President Joe Biden likely will fail to reach a self-imposed COVID-19 vaccination goal, the Washington Examiner reported Tuesday.
Biden probably will fall short of the July 4 deadline he imposed in May to have at least one vaccine shot in the arms of 70% of the country's adults, according to Glen Nowak, a former spokesman for the Centers for Disease Control and Prevention.
That would offer Republicans something about which to criticize the White House, which despite having received relatively strong COVID-19 response poll numbers, must deal with vaccine hesitancy and the nationwide spread of the deadly Delta variant, the Examiner said.
The White House on Tuesday also acknowleged the goal of 70% of adults having at least one shot will not be met, CNN reported. White House COVID-19 response coordinator Jeff Zients also told reporters that the goal of having 160 million Americans fully vaccinated by Indepence Day is unlikely to be met.
Roughly 370,000 adults are being vaccinated daily, but that needs to increase to an average of 848,000 for Biden to achieve his goal — something Nowak told the Examiner is unlikely due to adults hesitant or unwilling to get the shot.
"Getting large numbers of people in these groups to quickly get vaccinated by an arbitrary date is unlikely to happen," Nowak told the Examiner. "Reaching 70% of U.S. adults with at least one COVID-19 vaccine shot will take patience and persistence to achieve."
Claremont McKenna College politics professor John Pitney, author of "The Politics of Autism: Navigating the Contested Spectrum," said Biden's July 4 goal is "tough" because he is "running into the headwinds of complacency and deliberate resistance.”
"As the economy opens up and the masks come off, people feel less social and psychological pressure to get the shot," Pitney told the Examiner. "And a substantial number of Republicans regard vaccine avoidance as their own declaration of independence."
Nowak said that immunizing 65% of adults, a level reached last week, remains a positive outcome. He added Biden’s July 4 goal probably motivated some people to get vaccinated.
Now director of the University of Georgia's Center for Health and Risk Communication, Nowak suggested Biden focus on addressing disparities, particularly states and territories where vaccinations are relatively low.

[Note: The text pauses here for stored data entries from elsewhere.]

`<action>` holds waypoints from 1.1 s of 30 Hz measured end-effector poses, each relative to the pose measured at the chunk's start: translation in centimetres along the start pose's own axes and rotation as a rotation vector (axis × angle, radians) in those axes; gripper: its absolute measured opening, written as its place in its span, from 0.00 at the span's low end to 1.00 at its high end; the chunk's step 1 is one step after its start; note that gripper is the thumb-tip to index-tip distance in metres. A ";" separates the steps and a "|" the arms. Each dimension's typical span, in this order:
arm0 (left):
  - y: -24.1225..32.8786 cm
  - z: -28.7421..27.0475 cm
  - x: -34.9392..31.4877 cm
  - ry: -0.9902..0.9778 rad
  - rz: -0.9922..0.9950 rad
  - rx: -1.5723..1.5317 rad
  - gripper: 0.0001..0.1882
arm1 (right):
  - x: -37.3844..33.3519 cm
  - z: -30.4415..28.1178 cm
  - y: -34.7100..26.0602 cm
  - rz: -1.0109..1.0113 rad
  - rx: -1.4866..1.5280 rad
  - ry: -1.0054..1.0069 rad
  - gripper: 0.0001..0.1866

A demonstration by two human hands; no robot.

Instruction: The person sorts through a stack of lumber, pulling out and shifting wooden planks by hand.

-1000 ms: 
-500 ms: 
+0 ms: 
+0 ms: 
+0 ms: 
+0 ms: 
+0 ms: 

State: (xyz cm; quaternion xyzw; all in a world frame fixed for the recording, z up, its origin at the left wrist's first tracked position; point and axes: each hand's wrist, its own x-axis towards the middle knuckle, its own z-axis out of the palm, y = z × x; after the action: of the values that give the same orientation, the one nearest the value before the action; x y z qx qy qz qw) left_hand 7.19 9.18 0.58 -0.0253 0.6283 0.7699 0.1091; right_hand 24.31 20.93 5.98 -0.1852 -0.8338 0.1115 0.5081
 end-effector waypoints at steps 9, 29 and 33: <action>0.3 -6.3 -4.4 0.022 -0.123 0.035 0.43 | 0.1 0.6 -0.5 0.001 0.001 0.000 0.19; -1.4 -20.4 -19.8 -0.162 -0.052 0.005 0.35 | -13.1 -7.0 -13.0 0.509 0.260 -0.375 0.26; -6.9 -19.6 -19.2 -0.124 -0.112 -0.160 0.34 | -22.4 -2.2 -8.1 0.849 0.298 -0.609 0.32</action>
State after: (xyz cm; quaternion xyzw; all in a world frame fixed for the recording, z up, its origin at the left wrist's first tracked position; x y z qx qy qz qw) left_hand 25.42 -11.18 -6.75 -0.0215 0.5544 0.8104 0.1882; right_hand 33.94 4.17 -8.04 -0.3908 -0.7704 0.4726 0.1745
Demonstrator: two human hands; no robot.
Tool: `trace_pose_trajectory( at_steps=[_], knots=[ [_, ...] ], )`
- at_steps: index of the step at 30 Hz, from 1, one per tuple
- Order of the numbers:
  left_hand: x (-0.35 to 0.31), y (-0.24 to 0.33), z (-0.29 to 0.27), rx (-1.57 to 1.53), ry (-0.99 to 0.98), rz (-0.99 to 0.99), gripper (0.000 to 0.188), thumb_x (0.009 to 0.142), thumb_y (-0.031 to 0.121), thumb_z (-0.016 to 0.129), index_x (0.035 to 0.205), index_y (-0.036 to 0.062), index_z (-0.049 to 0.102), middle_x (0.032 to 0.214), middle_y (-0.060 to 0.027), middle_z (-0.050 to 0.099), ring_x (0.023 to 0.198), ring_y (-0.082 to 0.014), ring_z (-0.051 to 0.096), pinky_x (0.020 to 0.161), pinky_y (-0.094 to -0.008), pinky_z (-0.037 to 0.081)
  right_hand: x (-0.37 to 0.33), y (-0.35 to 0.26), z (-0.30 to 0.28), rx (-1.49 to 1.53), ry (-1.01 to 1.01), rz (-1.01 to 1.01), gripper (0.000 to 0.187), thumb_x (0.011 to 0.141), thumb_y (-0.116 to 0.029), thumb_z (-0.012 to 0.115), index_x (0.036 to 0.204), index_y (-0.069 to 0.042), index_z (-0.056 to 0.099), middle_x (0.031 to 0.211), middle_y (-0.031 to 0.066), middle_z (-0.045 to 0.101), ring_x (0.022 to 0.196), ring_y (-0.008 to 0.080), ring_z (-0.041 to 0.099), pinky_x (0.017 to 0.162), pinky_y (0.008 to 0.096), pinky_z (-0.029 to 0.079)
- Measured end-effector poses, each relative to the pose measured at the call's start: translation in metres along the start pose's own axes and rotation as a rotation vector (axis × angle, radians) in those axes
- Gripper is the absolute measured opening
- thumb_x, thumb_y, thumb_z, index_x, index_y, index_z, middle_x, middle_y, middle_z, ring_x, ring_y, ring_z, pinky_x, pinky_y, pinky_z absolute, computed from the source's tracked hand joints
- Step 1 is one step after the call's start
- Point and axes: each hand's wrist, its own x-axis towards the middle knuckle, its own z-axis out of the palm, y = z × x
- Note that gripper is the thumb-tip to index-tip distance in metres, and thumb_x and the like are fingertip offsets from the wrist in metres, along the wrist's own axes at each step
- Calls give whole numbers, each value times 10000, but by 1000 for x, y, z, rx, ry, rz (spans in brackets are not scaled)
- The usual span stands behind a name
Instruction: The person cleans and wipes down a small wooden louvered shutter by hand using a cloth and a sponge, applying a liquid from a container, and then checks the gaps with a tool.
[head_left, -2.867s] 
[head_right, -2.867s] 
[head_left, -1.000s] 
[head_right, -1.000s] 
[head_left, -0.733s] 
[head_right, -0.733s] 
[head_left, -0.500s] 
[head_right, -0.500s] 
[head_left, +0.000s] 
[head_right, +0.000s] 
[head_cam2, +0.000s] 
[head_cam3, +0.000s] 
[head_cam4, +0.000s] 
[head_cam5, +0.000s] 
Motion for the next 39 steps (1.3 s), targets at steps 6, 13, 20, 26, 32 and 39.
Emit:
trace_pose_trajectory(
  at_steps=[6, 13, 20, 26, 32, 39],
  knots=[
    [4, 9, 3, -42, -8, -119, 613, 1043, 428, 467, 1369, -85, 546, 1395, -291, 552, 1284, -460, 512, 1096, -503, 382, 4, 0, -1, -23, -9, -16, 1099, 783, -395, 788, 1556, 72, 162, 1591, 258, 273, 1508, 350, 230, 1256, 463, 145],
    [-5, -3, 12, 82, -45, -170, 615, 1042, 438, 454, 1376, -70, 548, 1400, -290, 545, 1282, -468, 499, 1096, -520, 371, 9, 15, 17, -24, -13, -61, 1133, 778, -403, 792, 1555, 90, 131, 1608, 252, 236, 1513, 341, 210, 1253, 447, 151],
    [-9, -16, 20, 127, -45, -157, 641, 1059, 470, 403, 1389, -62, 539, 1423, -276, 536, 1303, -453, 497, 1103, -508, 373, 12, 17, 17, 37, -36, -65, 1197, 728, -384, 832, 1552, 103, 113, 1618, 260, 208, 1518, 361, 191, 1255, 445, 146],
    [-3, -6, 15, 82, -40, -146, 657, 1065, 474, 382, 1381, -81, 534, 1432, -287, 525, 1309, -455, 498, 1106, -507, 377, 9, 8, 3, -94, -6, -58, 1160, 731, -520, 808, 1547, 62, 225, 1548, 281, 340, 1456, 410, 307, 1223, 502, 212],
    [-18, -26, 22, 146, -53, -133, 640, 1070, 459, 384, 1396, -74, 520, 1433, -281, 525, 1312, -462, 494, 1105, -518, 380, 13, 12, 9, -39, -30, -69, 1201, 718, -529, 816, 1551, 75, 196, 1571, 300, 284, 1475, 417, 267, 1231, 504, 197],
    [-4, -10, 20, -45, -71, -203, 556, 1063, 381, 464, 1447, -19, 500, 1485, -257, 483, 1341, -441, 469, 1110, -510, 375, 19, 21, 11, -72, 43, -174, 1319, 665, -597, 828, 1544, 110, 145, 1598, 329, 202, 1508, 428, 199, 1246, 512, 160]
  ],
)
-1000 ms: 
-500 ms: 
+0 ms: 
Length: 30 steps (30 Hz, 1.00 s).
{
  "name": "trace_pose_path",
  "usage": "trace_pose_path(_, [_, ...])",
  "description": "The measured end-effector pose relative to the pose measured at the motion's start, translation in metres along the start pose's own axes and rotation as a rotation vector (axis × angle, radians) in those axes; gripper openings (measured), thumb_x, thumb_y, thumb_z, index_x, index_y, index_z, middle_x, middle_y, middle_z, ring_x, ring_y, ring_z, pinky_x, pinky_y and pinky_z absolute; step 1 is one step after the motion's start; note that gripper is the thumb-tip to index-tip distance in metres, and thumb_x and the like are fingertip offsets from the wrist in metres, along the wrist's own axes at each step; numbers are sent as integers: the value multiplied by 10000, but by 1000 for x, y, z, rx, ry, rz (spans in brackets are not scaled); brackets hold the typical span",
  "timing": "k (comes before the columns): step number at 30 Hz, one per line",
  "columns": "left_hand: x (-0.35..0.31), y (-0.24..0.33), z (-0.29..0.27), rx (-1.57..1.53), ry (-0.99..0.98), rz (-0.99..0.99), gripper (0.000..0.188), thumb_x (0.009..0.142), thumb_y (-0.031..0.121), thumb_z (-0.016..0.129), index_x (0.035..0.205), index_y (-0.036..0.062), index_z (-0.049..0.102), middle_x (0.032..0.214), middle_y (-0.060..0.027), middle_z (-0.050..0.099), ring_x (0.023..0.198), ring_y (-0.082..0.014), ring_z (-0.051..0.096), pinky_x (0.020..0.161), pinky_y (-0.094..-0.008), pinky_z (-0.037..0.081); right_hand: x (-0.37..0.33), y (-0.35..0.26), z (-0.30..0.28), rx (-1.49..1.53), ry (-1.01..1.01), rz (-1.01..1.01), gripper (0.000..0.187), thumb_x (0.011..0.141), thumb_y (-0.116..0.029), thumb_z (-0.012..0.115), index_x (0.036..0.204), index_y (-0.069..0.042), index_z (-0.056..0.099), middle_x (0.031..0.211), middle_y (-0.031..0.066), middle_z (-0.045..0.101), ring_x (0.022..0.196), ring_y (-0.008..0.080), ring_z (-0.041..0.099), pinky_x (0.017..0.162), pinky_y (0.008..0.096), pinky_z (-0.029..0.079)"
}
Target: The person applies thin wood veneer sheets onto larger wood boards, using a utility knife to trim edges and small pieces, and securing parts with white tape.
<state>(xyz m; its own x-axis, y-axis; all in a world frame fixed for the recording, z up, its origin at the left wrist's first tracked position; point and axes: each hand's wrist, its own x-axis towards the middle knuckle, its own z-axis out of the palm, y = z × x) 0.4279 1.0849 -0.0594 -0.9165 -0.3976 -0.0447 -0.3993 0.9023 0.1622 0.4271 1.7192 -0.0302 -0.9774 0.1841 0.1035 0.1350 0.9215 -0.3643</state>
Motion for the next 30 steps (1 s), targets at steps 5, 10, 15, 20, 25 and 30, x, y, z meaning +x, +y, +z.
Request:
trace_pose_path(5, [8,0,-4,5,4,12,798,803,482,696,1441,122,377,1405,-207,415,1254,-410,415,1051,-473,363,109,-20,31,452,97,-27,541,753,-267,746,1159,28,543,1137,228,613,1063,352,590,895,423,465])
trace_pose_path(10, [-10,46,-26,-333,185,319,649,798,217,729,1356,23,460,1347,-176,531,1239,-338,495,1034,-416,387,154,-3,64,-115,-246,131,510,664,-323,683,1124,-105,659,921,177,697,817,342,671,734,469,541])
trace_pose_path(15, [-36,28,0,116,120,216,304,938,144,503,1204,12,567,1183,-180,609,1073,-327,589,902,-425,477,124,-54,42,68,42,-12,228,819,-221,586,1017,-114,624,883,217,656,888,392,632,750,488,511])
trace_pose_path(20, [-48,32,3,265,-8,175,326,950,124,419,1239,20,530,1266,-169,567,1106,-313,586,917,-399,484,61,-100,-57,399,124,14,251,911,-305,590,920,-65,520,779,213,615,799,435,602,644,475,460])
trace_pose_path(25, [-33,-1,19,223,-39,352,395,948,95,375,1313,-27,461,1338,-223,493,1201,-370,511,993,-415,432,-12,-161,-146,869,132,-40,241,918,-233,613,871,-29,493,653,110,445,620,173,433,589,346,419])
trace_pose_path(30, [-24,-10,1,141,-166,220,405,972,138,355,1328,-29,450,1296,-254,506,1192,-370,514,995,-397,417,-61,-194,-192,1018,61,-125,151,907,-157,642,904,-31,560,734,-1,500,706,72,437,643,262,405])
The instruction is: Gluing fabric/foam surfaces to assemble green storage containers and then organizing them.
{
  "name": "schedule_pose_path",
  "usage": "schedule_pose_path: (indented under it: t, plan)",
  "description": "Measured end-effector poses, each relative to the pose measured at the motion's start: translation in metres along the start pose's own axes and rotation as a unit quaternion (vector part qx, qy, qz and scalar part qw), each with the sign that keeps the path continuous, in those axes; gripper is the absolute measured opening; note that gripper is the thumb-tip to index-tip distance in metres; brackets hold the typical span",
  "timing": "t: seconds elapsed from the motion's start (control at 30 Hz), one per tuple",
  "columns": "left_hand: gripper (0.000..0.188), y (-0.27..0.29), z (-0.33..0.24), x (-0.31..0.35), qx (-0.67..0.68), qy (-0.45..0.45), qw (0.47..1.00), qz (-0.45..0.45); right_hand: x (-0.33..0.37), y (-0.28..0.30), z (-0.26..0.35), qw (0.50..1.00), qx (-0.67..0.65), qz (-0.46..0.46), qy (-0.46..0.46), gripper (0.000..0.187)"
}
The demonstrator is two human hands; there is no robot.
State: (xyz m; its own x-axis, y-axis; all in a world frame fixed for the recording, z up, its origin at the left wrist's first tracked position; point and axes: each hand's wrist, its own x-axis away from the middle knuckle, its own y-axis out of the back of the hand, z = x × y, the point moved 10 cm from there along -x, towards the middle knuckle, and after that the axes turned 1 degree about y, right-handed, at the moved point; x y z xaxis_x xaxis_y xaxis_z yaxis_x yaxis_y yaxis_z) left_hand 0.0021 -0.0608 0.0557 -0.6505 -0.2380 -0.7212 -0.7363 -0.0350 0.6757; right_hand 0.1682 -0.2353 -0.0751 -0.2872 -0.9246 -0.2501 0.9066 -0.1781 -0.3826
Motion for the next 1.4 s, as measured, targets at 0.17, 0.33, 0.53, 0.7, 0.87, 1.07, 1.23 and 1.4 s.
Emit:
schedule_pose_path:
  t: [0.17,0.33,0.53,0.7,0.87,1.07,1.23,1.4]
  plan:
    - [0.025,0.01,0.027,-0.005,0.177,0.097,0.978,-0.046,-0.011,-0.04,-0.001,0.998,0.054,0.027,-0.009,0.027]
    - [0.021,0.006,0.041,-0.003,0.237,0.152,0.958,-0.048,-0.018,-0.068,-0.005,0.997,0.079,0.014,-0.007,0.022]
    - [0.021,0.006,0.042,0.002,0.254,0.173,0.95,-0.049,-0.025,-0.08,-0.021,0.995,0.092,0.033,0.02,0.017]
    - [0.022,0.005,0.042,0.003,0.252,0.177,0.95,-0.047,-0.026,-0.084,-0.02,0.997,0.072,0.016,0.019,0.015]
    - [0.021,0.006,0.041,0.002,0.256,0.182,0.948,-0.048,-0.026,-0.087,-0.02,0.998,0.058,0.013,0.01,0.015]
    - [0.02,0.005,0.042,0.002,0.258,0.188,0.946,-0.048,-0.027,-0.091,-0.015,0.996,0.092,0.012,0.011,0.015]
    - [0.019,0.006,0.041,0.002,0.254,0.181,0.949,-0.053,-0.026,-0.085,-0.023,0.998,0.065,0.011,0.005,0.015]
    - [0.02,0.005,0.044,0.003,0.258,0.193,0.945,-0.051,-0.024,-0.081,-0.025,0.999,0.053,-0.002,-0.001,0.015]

During a COVID-19 update on Friday, Biden said only 15 states and Washington, D.C., had reported 70% of adults receiving at least one shot, though 26 states and Washington had fully immunized 50% or more.
"Groups and communities with low rates will be highly vulnerable to infections and illness, as well as enable continued spread of the virus to others," Nowak told the Examiner.
Biden on Friday did not mention his July 4 goal. He instead talked up how 300 million doses had been administered 150 days into his presidency.
"Sixty-five percent ... of American adults have gotten at least one shot, including 87% of our seniors," Biden said. "Just five months ago, we were at only 5% of adult Americans.
"We’re heading into, God willing, the summer of joy, a summer of freedom. On July 4, we’re going to celebrate our independence from the virus as we celebrate our independence of our nation," he said. "We want everyone — everyone to be able to do that."
White House press secretary Jen Psaki said Monday that Biden has made "tremendous progress" concerning COVID-19 cases, deaths, shots, and his "ultimate goal" of returning the country to normal.
Psaki added that Biden’s July 4 goal was "bold" and "ambitious," and said the administration had struggled to connect with 18- to 25-year-olds.
During his own briefing last week, COVID-19 coordinator Jeffrey Zients said he was confident Biden would achieve his July 4 goal, according to the Examiner.
"We've made tremendous progress," he said. "And we're now nearly 2 in 3 adult Americans — hundreds of thousands of people — are continuing to get their first shot each day.
"We are going to get to 70%, and we're going to continue across the summer months to push beyond 70%."